The flat picture style will get your h.264 footage out of the camera looking as close as possible to raw. Then apply Visionlog or Cinelog LUT in post to both as a starting point for color grading.

evanbuzzell

Quote from: jimmyD30 on July 08, 2014, 02:24:49 AM
LMAO!

@Steven

But seriously, try shooting h.264 as flat/cinestyle (there is a picture style available for download here: http://www.technicolor.com/en/solutions-services/cinestyle-download/cinestyle-faq), basically it's these camera style settings...

Sharpness: 0
Contrast: -4
Saturation: -2
Color Tone: 0
ISO: a multiple of 160

The flat picture style will get your h.264 footage out of the camera looking as close as possible to raw. Then apply Visionlog or Cinelog LUT in post to both as a starting point for color grading.

QFE! This is how I do it.
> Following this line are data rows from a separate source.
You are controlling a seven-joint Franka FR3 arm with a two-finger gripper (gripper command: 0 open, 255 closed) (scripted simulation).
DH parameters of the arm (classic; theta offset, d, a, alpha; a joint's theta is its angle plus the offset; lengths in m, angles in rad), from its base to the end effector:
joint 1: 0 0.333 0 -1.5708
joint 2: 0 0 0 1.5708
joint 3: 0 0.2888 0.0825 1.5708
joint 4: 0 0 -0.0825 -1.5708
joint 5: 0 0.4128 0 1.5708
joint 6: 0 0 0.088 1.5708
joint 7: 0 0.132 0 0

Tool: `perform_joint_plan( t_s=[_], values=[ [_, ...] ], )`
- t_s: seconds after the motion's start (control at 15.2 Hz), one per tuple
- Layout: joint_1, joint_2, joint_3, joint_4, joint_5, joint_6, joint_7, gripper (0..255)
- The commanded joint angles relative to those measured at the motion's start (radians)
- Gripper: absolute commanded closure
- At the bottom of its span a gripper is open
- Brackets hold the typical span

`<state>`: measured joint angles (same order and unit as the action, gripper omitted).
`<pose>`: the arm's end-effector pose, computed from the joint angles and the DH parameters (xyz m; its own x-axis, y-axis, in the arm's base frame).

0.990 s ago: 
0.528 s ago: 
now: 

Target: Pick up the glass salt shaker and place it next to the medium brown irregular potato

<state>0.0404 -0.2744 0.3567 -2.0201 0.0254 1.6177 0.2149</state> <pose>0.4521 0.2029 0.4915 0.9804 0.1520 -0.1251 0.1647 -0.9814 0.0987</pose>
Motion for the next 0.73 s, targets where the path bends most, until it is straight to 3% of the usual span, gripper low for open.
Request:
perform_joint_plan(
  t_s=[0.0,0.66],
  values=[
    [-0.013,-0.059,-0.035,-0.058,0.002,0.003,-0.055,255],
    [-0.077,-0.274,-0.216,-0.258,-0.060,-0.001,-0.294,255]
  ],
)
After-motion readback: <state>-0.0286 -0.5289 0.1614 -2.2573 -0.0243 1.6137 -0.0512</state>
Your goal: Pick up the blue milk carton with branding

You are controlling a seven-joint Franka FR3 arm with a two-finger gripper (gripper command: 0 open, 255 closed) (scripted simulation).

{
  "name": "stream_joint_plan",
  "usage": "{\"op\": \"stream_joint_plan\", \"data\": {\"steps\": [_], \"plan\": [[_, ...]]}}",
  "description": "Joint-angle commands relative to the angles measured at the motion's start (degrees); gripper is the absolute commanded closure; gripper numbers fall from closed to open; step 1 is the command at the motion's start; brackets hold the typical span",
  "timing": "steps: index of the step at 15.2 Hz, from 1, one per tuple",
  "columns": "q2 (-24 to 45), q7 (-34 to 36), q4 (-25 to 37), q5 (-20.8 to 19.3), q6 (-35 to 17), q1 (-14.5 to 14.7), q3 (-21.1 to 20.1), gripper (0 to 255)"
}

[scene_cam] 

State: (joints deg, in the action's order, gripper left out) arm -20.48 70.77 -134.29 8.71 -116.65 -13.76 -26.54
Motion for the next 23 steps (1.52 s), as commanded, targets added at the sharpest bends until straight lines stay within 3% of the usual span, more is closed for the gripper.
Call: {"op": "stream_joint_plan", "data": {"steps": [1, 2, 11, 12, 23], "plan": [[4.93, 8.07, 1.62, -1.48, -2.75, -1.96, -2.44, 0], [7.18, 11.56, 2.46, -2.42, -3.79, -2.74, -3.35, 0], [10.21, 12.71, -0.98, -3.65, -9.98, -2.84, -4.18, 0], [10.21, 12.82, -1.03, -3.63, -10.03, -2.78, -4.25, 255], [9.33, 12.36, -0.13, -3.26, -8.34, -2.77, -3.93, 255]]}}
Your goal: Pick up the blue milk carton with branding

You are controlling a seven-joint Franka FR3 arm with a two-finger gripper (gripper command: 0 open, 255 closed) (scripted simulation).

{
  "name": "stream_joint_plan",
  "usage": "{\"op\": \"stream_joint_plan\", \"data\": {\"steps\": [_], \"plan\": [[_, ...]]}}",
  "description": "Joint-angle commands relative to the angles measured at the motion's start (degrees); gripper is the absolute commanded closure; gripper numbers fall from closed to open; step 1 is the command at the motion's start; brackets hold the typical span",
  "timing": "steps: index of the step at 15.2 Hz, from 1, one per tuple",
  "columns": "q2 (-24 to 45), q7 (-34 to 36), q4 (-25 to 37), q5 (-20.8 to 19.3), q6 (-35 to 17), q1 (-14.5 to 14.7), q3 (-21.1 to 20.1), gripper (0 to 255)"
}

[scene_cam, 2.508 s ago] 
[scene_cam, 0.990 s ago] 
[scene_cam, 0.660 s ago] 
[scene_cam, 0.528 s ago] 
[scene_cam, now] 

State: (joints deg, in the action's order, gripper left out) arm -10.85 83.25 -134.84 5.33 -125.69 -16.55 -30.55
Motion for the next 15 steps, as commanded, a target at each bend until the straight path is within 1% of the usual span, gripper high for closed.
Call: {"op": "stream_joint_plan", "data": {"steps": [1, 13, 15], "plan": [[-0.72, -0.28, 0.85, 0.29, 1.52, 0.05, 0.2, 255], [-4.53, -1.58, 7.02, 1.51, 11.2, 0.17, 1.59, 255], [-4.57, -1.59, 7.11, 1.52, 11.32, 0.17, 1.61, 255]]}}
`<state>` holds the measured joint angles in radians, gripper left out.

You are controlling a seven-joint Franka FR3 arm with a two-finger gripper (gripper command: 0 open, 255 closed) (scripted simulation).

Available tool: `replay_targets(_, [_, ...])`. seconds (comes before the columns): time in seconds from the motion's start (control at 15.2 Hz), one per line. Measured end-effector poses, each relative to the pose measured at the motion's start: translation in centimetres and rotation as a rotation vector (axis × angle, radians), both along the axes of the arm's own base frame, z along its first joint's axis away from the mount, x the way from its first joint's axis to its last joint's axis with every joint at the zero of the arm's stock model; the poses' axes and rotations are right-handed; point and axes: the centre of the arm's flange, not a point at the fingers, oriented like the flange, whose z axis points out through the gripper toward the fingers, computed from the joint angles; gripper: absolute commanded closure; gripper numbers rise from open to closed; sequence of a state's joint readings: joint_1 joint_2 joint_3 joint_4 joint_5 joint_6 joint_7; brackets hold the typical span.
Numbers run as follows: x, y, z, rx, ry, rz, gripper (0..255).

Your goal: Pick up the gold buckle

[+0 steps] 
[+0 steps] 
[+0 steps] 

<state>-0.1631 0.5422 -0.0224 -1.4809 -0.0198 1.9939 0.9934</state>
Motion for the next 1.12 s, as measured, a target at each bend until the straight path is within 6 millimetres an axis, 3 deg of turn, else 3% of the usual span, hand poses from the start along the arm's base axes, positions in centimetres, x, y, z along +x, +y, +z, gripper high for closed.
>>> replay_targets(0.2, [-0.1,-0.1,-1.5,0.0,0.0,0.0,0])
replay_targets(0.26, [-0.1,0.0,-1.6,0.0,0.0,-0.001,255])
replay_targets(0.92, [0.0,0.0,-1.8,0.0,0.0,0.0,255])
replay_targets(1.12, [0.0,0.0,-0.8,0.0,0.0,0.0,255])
Also helps to use a higher quality export h264 codec than the standard ones like MainConcept (part of premiere). I put the vision log 64bit LUT on the upstream, setting the cinemaDNGs to BMDFilm and then using the rec 709 blackmagic cinema camera LUT on the downslope. If you shot your original material well, it will come out quite nicely.